GLIAL-NEURONAL INTERACTIONS IN THE MAMMALIAN BRAIN

Department of Cell Biology and Neuroscience, University of California, Riverside, California 92521

Abstract

Recognition of the importance of glial cells in nervous system functioning is increasing, specifically regarding the modulation of neural activity. This brief review focuses on some of the morphological and functional interactions that take place between astroglia and neurons. Astrocyte-neuron interactions are of special interest because this glia cell type has intimate and dynamic associations with all parts of neurons, i.e., somata, dendrites, axons, and terminals. Activation of certain receptors on astrocytes produces morphological changes that result in new contacts between neurons, along with physiological and functional changes brought about by the new contacts.

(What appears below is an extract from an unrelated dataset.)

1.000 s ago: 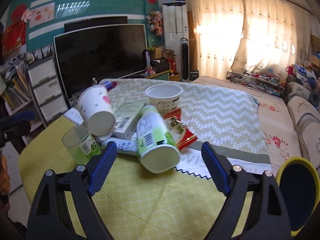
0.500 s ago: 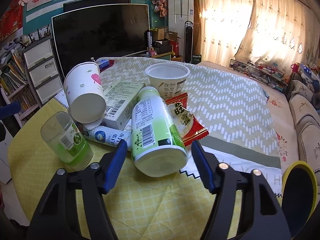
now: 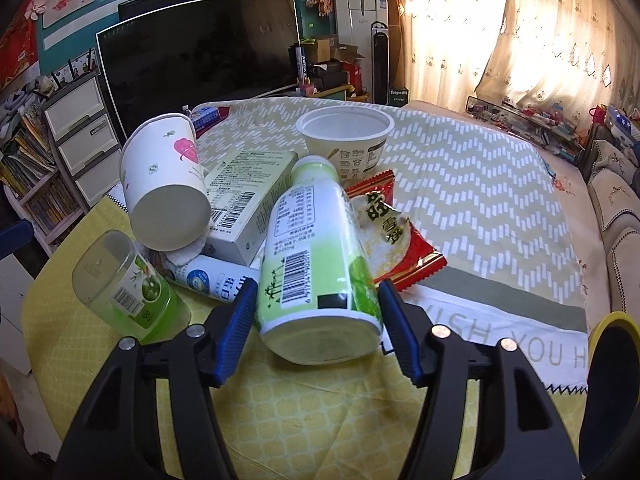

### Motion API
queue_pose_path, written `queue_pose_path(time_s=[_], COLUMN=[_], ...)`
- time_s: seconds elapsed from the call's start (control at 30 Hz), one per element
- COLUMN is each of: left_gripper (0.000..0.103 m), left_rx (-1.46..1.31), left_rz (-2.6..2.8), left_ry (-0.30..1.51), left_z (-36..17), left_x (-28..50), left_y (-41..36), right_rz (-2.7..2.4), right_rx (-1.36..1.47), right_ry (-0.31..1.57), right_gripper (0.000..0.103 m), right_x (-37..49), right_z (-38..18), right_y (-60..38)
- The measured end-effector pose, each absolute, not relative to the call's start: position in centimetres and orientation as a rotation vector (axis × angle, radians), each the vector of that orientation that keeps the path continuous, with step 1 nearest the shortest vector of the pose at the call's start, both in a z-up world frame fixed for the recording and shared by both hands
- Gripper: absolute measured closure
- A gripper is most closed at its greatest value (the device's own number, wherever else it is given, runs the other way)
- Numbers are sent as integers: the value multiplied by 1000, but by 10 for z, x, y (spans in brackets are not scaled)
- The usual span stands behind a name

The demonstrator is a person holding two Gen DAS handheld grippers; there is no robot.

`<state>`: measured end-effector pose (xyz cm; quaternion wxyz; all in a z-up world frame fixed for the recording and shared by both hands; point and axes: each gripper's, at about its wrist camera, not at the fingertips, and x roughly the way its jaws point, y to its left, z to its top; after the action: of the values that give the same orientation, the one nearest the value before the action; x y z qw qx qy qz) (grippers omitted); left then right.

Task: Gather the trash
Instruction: 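Move the right gripper to the green-label drink bottle and grasp it, then carry the drink bottle over the bin and open the right gripper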

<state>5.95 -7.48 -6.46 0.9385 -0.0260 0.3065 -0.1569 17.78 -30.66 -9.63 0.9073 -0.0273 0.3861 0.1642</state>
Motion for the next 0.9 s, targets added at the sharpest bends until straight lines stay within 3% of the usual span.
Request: queue_pose_path(time_s=[0.33, 0.9], left_gripper=[5, 5], left_rx=[-54, -40], left_rz=[-317, -331], left_ry=[625, 628], left_z=[-65, -66], left_x=[61, 58], left_y=[-74, -84], right_rz=[361, 370], right_rx=[45, 157], right_ry=[692, 523], right_gripper=[53, 54], right_x=[143, 96], right_z=[-62, -6], right_y=[-325, -362])
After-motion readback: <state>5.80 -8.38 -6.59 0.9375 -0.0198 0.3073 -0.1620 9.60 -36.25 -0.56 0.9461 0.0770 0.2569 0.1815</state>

In response to activation of other receptors or changes in the extracellular microenvironment, astrocytes release neuroactive substances that directly excite or inhibit nearby neurons and may modulate synaptic transmission. Although some of these glial-neuronal interactions have been known for many years, others have been quite recently revealed, but together they are forming a compelling story of how these two major cell types in the brain carry out the complex tasks that mammalian nervous systems perform.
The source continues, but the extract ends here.